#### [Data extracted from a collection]

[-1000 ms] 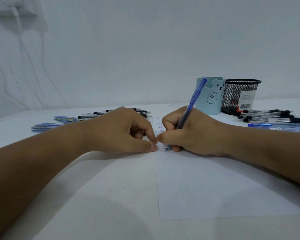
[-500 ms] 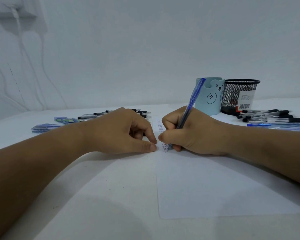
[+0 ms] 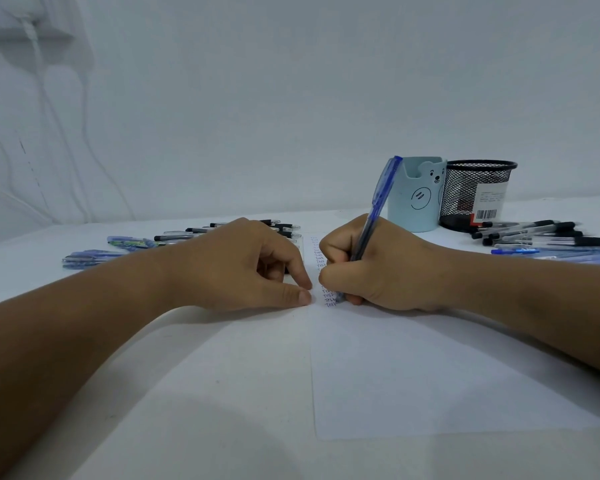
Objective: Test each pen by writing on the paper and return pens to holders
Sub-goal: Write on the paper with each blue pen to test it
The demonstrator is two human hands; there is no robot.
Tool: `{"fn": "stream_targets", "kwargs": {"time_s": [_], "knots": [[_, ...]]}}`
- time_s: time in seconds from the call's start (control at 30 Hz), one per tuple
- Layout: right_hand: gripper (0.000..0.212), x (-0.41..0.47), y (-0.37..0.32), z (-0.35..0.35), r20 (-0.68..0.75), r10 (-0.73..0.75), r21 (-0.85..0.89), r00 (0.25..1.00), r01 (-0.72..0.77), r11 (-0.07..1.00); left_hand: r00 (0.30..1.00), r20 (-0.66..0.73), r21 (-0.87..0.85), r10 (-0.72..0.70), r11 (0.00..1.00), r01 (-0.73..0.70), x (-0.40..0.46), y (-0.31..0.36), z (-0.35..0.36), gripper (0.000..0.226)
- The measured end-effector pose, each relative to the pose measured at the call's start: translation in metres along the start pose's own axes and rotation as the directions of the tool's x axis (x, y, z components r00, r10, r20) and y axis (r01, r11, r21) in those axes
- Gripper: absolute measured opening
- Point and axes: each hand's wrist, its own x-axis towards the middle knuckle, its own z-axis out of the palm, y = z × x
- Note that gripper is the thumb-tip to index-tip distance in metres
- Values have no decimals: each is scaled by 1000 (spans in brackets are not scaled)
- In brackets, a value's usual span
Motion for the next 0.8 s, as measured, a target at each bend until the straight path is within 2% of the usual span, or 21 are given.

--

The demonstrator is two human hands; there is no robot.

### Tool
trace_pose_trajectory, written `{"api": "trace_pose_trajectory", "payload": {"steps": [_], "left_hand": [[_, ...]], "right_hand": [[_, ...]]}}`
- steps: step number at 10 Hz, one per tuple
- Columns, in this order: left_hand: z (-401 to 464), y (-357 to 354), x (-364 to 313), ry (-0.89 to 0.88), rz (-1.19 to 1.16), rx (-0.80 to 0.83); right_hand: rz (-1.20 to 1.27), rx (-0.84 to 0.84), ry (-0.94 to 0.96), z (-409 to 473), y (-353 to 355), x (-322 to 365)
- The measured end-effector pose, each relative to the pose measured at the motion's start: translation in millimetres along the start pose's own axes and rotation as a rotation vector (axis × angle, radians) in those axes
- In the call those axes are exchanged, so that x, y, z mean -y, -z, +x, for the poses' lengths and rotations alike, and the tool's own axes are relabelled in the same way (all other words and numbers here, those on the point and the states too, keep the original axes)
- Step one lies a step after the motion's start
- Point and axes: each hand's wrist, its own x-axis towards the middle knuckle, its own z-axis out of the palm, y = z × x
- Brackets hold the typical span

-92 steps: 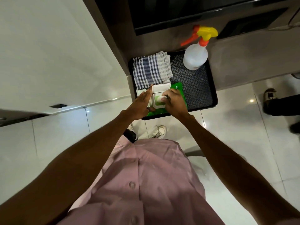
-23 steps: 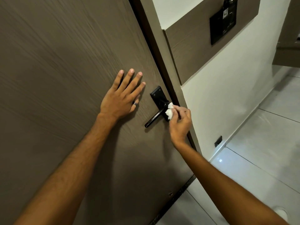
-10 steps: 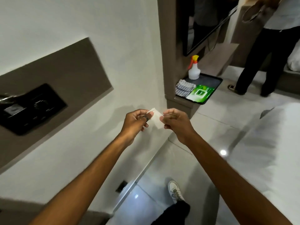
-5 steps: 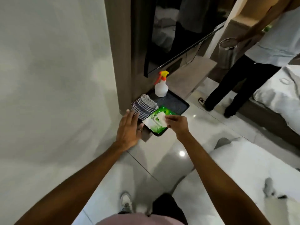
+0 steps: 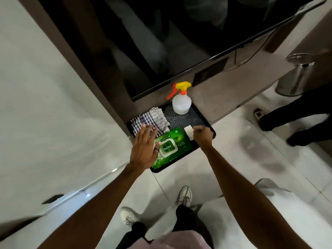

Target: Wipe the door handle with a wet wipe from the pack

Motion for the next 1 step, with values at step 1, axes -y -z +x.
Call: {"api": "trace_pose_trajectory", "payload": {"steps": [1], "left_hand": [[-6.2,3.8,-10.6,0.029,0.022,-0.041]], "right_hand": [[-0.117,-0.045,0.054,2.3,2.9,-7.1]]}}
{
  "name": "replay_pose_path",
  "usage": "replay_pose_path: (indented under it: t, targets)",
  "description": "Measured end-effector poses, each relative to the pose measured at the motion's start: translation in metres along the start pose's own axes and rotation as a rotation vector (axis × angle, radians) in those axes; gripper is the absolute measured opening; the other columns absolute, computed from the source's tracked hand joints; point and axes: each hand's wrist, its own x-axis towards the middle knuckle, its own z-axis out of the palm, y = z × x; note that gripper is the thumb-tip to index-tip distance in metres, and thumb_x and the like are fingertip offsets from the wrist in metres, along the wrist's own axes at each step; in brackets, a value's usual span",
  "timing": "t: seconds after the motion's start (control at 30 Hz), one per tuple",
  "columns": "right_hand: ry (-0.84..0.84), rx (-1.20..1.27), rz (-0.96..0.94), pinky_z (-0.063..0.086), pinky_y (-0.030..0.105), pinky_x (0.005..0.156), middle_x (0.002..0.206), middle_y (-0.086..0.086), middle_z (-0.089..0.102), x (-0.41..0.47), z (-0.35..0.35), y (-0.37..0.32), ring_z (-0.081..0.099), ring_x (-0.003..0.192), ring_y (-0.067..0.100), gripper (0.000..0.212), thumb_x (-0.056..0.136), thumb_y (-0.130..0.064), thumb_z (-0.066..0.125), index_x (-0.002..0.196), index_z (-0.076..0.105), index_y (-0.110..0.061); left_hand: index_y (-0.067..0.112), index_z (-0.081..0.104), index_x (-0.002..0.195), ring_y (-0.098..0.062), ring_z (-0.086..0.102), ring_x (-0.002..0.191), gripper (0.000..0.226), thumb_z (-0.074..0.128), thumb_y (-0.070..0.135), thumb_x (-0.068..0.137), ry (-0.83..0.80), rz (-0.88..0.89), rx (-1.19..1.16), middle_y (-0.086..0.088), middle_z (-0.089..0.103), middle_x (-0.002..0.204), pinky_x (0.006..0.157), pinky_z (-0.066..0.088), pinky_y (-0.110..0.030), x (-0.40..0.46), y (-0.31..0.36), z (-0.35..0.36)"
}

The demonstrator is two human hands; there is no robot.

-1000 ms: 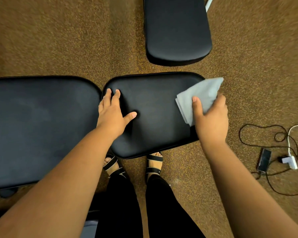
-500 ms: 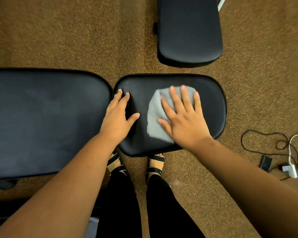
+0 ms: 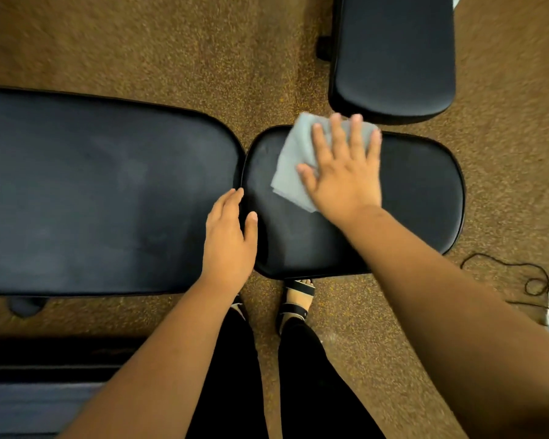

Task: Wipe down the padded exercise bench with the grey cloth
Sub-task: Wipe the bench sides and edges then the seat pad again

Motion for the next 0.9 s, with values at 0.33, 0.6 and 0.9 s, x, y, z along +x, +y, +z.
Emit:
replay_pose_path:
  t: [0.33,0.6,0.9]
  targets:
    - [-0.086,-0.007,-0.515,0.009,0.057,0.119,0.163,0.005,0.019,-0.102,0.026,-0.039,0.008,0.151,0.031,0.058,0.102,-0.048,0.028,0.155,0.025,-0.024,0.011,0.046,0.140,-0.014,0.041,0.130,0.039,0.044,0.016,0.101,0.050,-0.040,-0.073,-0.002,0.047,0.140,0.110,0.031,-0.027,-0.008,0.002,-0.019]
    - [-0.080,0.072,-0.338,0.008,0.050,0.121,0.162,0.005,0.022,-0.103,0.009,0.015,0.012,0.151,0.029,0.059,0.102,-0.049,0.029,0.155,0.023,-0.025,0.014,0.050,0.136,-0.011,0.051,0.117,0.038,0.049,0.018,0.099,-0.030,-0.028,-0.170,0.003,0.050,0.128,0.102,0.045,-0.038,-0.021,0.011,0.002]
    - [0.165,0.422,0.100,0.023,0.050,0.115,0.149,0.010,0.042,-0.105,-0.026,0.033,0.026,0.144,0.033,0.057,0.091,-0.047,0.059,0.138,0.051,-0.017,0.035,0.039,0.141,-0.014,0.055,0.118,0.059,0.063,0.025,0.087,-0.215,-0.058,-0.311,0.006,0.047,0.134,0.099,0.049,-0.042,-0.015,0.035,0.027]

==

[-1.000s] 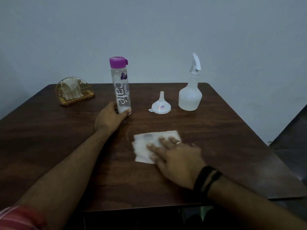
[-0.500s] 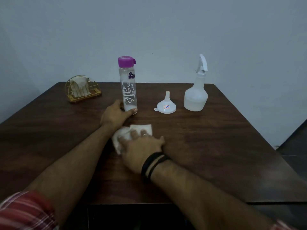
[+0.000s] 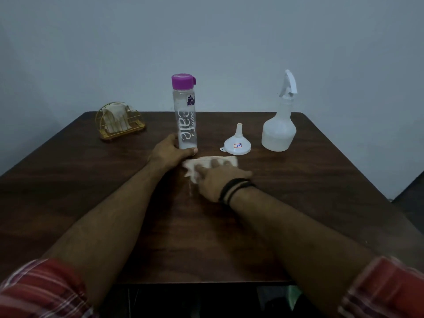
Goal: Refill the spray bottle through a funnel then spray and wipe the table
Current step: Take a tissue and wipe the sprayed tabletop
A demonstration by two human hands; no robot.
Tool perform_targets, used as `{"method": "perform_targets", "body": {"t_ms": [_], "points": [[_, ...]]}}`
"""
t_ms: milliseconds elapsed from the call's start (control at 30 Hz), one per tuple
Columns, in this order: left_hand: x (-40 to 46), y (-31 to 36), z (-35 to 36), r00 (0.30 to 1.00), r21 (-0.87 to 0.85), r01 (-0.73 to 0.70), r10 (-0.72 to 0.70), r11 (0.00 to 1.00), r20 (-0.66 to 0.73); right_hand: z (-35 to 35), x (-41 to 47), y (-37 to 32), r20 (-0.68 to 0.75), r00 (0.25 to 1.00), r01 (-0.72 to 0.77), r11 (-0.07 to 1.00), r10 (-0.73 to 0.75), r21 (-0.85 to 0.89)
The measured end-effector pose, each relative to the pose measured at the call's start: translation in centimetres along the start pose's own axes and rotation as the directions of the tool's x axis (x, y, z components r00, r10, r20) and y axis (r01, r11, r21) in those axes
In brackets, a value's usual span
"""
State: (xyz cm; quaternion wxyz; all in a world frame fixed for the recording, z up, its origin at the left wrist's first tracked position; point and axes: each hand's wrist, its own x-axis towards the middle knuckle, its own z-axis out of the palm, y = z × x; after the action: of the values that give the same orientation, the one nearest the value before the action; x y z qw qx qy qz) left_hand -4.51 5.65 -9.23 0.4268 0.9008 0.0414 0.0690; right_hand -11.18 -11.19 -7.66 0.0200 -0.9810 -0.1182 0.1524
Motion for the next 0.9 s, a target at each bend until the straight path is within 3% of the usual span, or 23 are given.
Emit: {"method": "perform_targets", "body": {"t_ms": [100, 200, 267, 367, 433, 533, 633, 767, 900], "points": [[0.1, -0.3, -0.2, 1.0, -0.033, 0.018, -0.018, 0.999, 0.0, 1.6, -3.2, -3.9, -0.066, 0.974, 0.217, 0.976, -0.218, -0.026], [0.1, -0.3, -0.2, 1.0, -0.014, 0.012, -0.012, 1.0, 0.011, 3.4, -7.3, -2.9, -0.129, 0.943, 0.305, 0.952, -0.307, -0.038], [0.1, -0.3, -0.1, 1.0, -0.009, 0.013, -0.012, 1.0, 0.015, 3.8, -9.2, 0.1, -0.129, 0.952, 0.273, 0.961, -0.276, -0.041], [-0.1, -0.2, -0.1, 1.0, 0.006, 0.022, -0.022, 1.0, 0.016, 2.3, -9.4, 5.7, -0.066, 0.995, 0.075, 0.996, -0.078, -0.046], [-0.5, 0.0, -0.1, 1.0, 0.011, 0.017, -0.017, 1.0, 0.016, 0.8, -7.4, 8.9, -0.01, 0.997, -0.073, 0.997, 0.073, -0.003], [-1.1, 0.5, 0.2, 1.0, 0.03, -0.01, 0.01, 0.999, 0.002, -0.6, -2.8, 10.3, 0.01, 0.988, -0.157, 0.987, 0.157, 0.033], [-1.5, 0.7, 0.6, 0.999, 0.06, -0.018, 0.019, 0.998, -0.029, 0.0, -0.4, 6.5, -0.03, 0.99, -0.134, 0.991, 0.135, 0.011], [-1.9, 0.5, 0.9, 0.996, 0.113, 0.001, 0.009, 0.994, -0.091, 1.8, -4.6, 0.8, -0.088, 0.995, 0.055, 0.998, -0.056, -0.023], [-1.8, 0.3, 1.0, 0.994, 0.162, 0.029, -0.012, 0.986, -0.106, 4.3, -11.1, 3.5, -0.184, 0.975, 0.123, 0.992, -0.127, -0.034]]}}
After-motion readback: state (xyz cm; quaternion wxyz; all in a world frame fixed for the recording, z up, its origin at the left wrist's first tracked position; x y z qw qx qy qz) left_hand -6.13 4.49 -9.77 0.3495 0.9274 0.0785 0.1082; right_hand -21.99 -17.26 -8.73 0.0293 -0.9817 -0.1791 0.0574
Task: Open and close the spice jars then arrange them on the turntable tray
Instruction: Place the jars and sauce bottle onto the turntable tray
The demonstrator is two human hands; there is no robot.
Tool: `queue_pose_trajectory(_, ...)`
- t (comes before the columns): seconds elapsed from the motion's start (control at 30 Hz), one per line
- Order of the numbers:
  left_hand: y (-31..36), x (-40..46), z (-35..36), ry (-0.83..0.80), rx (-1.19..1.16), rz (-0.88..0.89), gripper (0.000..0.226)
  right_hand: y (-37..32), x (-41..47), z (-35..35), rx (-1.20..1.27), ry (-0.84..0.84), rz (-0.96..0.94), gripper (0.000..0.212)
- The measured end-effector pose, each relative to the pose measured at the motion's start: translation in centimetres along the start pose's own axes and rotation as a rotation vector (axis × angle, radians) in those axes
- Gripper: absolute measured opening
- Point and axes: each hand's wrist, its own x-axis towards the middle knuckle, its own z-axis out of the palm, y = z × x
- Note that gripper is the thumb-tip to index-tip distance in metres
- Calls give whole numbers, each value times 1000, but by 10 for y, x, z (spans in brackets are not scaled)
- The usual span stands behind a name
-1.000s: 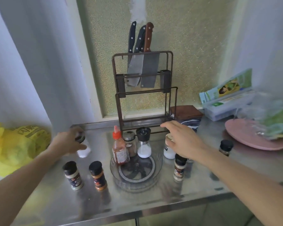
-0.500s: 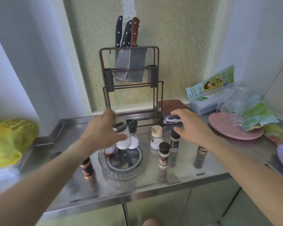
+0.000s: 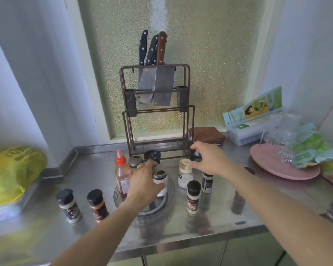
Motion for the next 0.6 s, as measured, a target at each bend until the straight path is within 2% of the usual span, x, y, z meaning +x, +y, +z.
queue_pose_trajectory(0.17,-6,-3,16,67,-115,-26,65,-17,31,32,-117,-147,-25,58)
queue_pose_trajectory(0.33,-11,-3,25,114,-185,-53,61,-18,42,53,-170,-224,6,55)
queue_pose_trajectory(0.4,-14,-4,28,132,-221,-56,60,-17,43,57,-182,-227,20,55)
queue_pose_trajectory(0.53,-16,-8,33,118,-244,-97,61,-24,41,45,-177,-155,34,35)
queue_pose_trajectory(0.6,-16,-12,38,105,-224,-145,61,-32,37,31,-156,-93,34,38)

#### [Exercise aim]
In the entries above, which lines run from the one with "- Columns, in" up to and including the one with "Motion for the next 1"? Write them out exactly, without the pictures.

#### [Task response]
- Columns, in this order: left_hand: z (-401 to 464), y (-357 to 354), x (-364 to 313), ry (-0.89 to 0.88), rz (-1.19 to 1.16), rx (-0.80 to 0.83); right_hand: rz (-1.20 to 1.27), rx (-0.84 to 0.84), ry (-0.94 to 0.96), z (-409 to 473), y (-353 to 355), x (-322 to 365)
- The measured end-effector pose, each relative to the pose measured at the motion's start: translation in millimetres along the start pose's own axes and rotation as a rotation vector (axis × angle, radians) in those axes
- In the call those axes are exchanged, so that x, y, z mean -y, -z, +x, for the poses' lengths and rotations alike, and the tool's own axes are relabelled in the same way (all other words and numbers here, those on the point and the states too, keep the original axes)
- Step one lies a step after the motion's start
- Point and axes: each hand's wrist, its own x-axis towards the middle knuckle, its own z-axis out of the palm, y = z × x
- Brackets hold the typical span

-92 steps: 
-23 steps: 
-10 steps: 
-5 steps: 
+0 steps: 

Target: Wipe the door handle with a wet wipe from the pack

Motion for the next 1 step, with values at step 1, axes -y -z +x.

No more output is expected here.